> _Task statement_: The answer is the full listing restated exactly, without any pictures.

> _Collected material_:
◆ ◆ ◆ ◆ ◆ ◆ ◆

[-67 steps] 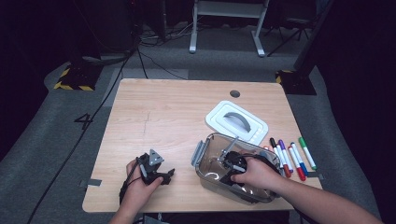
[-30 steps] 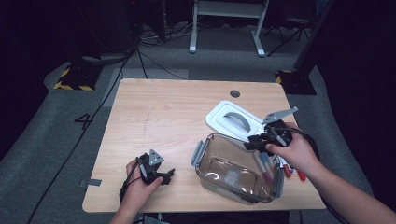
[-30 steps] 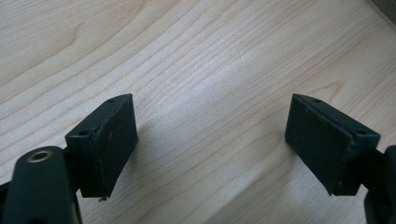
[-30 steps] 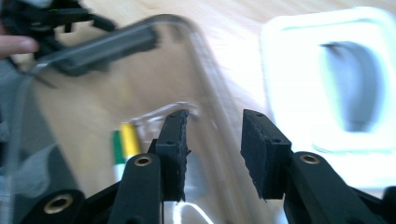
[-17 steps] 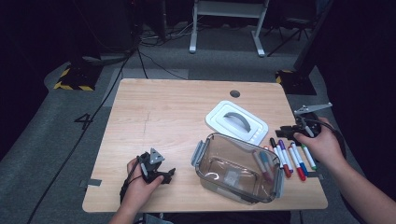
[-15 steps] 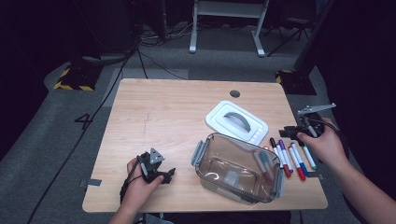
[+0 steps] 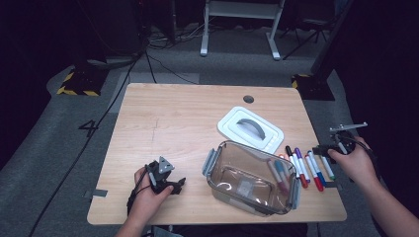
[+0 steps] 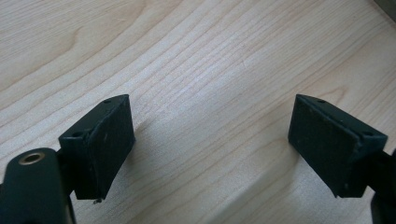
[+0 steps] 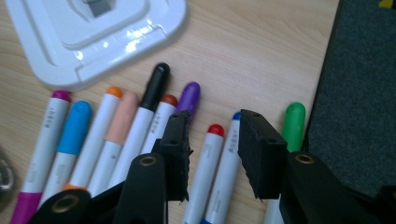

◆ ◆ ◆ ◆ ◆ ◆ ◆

> _Solution below_:
[-67 steps] 
[-30 steps] 
[-30 steps] 
[-30 steps] 
[-17 steps] 
[-15 steps] 
[+0 steps] 
[+0 steps] 
[+0 steps] 

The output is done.